When I initially turned on my RFID readers, they found over 20 C1G2 tags in my house that weren't part of my set of purpose-bought RFID tags - hidden in random product boxes, or in one case, the toll tag on my car. I even found one in my US Green Card when I took it out of the RFID-shielding sleeve they tell you to keep them in.
These things are everywhere, and it's only getting worse. I personally believe that if someone wants to track me, there are better ways, but it's worth bearing your threat models in mind before you rush out and cover all your belongings in long-range, globally-unique RFID tags.
I also suspect we have a greater privacy conversation to come with these tags, as they leak more and more into the consumer market.
The End Product
So, after all that work, and all those caveats, I do now have a fully automatic checklist system. It has a rich javascript checklist template editor, where you can create sections, items, drag things around, and even gate certain items behind "conditions" - for example, only show warm clothing items if the destination has cold weather.
When you run a checklist, you can start it scanning with a reader and a location (the name of the bag, at this point), and you simply rotate the bag in front of the scanner for about ten seconds to get a good read of all the tags.
The checklist automatically updates and marks all the items it can find as completed, and then all you have to do is manually check off anything else. There's even some niceties like the ability to mark items as skipped rather than packed, and to see only the items that haven't been packed yet.
When spring rolls around, I have another reader I intend to mount in the garage to track what's in the car as I pack it for camping - here, the relatively larger size of camping items makes sticking nice, big, long-range tags on them a lot easier.
So far, it seems to work well - not only being a nice way to automate a good chunk of my checklist but also in that it is designed as a dedicated travel checklist, with things like the conditional items that vary based on location. I'm certainly happy, and while I'm not sure it was strictly worth the time investment building the system, I've learnt a lot along the way, especially about modern frontend coding.
There's plenty more ideas for the system, too - my original line of thought was about tracking every tool and device in my small workshop, and I'll likely return to that. If I ever move again - and I know I will have to at least once more in the near future - it would be great to track what is in each moving box, as well.
But, future plans aside - by this point, I'm sure several of you are thinking "Well, I would love one of those! I always worry when I'm packing for a trip!". In any other situation, I might be tempted to try and build a product around this, but the very high cost of entry to this system dissuades me from doing so, and will make it hard for you to make one for yourself.
Even buying used hardware and discounted tags, I've spent around $300 on this system; with everything bought new, it would be at least $2,500. That's not even counting the handheld scanner I'd like to eventually move to as the main way I scan things - powerful handheld scanners seem to be $500 even when used, and those are the ancient ones running Windows CE (shudder).

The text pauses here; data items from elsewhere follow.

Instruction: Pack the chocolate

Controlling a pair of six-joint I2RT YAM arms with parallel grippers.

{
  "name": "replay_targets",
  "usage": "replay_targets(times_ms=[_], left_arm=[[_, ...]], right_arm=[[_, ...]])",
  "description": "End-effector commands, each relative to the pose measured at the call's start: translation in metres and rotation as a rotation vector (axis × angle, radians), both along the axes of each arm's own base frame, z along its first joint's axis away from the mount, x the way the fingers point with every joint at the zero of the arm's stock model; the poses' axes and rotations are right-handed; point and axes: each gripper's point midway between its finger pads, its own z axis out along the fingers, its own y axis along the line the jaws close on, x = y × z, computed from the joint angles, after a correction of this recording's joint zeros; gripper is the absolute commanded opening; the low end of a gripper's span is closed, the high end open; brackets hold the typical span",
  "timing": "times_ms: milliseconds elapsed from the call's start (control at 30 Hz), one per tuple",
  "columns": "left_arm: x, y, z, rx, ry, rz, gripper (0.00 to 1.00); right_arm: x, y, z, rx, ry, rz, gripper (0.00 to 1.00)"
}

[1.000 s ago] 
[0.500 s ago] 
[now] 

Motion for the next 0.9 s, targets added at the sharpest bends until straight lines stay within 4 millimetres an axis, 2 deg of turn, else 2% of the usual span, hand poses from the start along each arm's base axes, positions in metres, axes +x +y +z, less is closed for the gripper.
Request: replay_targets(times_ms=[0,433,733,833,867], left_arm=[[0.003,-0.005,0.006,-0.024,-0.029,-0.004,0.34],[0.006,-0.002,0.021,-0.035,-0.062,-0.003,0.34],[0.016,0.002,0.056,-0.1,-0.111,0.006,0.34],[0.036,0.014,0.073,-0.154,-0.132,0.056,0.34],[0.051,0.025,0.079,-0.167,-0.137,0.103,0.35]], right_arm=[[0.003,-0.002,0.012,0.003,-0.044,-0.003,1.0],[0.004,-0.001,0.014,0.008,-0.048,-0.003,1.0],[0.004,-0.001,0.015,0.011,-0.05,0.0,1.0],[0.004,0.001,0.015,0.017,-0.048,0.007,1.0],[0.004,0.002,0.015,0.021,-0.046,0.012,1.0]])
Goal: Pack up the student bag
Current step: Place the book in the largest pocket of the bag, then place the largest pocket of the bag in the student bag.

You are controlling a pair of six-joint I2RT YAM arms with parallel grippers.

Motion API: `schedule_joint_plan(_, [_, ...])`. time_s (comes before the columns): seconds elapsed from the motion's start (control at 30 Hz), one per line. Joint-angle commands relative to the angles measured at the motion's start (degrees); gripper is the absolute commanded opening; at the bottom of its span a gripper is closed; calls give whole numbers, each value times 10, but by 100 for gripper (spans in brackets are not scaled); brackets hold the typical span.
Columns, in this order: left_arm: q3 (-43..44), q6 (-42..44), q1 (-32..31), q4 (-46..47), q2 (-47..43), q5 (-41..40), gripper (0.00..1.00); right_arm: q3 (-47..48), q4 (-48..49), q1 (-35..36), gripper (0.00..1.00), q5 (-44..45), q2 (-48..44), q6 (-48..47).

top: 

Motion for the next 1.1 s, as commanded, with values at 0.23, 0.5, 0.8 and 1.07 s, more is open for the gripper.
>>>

Just buying a bare RFID-scanning board to integrate into my own handheld reader design is $200 (I'm working on that, but embedded hardware design is a whole other blog post!)
I'd love to be able to bring something like this to more people - and, if you have a few million dollars just burning a hole in your pocket, please do send me an email - but I'm afraid that, until the technology involved becomes more commoditised and prices come down, it remains something for hobbyists to scrape together from the used devices that make their way out of industry. If you are interested, though, I have put the code up on GitHub, and I'm always happy to talk shop about travel or RFID!